И опять было чувство, что не стоит этого делать; что есть разница между реликвией и просто ценной вещью, а этот рог — он вполне мог быть реликвией. И опять я сам уговорил себя и по наводке знакомых отнес его антиквару, где рог долго вылеживался и уже почти было продался, но в конце концов вернулся назад. Впервые тогда я почувствовал странное ощущение: что рог не хочет уходить, что его место здесь, в этих стенах, он как бы связан с ними, привязан к месту, где жил отец. К тому же я и сам начал оправляться, выполз из черной полосы в серую, что-то напечатал, чего-то подзаработал и уже видел за сереньким предутренним размывом свет более отчетливый и обнадеживающий, как вдруг на меня свалилось последнее испытание. Как-то ко мне прибежал радостно-возбужденный приятель и сказал, что договорился насчет рога: музей Окуджавы расширяет экспозицию, там будет уголок грузинского застолья, и для него нужен рог.

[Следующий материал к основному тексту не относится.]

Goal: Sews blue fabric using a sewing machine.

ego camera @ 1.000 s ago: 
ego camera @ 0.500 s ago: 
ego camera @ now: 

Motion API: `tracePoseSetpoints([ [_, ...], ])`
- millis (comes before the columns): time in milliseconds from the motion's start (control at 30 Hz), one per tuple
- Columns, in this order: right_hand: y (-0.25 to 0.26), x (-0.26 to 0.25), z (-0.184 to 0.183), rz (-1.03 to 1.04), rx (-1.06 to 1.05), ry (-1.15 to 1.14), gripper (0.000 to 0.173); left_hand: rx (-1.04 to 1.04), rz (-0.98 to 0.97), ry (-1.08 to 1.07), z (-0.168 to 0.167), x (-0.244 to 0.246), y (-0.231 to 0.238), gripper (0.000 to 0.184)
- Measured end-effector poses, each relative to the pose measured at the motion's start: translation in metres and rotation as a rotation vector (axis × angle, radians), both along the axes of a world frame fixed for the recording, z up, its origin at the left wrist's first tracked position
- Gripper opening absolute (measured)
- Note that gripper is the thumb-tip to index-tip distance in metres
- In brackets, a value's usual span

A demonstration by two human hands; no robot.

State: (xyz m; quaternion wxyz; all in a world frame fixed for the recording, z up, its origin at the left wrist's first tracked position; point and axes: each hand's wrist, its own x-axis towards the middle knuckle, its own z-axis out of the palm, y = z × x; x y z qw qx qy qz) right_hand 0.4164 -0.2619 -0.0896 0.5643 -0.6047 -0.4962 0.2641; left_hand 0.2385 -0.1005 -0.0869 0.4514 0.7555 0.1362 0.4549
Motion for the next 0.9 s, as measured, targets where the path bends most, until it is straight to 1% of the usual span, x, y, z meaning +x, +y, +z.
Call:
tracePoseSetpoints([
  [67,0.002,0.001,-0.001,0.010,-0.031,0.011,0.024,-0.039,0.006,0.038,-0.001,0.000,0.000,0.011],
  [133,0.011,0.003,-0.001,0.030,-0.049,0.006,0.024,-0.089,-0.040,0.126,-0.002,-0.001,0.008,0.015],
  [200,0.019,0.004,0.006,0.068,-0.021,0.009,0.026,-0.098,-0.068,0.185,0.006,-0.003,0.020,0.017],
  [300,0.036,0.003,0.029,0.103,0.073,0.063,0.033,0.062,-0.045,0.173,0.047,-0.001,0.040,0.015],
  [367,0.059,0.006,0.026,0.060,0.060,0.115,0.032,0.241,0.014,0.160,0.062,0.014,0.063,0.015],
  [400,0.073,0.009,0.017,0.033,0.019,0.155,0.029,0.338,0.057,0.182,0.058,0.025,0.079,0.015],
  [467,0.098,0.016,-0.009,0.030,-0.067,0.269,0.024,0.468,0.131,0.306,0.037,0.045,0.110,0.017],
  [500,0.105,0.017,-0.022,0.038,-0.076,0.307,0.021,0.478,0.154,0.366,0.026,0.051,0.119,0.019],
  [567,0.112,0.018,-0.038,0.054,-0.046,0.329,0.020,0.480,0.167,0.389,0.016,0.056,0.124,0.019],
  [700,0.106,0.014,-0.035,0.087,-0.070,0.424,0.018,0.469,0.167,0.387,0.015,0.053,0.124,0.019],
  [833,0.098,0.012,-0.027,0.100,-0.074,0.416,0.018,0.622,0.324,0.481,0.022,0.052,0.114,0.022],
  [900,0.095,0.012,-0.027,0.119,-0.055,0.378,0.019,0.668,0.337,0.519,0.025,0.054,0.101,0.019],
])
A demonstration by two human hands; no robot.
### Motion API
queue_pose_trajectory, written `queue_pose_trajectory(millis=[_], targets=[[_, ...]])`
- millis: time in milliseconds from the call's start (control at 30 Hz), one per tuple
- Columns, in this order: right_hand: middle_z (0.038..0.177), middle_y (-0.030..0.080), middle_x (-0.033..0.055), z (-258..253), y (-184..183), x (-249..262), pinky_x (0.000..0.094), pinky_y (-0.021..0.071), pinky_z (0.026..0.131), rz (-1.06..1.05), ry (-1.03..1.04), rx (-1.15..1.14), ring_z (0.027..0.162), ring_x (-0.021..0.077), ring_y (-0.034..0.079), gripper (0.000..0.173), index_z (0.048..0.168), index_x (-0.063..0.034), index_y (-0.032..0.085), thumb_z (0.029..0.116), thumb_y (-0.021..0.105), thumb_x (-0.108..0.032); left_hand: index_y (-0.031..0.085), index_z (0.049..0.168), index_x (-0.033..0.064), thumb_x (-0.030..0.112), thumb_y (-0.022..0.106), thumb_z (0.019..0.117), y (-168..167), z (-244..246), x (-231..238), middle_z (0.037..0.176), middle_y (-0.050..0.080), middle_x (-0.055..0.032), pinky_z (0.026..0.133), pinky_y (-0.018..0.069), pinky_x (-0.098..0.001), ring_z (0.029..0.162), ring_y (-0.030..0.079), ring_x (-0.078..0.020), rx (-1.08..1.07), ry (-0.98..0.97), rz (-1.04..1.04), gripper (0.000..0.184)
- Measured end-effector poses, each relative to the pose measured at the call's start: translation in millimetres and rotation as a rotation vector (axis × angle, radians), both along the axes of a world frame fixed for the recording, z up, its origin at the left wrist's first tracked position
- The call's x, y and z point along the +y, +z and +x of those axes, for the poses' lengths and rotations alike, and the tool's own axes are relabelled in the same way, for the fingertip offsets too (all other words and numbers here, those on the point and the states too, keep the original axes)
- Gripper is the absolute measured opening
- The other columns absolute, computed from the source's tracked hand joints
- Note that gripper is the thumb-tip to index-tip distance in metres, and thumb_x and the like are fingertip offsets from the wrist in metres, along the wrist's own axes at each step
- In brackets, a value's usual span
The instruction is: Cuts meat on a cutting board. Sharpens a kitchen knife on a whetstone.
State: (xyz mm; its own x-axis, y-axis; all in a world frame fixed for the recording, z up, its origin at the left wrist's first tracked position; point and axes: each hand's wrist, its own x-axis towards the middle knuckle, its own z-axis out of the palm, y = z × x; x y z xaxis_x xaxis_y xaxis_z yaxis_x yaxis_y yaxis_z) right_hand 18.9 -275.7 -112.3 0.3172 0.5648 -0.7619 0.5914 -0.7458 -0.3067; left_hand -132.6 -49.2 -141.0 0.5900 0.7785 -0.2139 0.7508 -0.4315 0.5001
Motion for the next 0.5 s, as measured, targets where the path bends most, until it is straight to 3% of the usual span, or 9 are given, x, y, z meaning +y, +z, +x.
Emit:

— И сколько же они дают за него?
— Дорого не дадут. Долларов двести. Хотя можешь показать его и поторговаться.
Я решил испытать судьбу еще раз: снова набил рог газетами, завернул в полиэтиленовый пакет и отправился “торговаться”. Встреча была назначена на два часа. Когда я пришел в музей, директора еще не было. Потом раздался телефонный звонок.
— Подождете до четырех? — поинтересовалась хранительница фондов.
— Нет, — сказал я, решительно поднимаясь. — Все ясно. Он не хочет. Сделка не состоится.
Вернувшись домой, я вынул из рога газеты и повесил его на прежнее место над каминной полкой.
Перед командировкой в Грузию я заехал к маме и спросил, не помнит ли она, откуда у отца взялся этот рог.
— Ну как же, — сказала она. — Отец привез его после того, как побратался с Вахушти Котетишвили.
Вахушти — потрясающей красоты и силы человека, поэта, переводчика и талантливейшего собирателя грузинского фольклора — я видел только раз, когда он приезжал к отцу в Переделкино. Но мы тогда не познакомились, он не видел меня, это было сразу после ночи саперных лопаток, и его хриплый голос не говорил — он плакал, рыдал, умолял, как будто сейчас, здесь, они вдвоем с отцом, братья-кровники, смогут поправить непоправимое.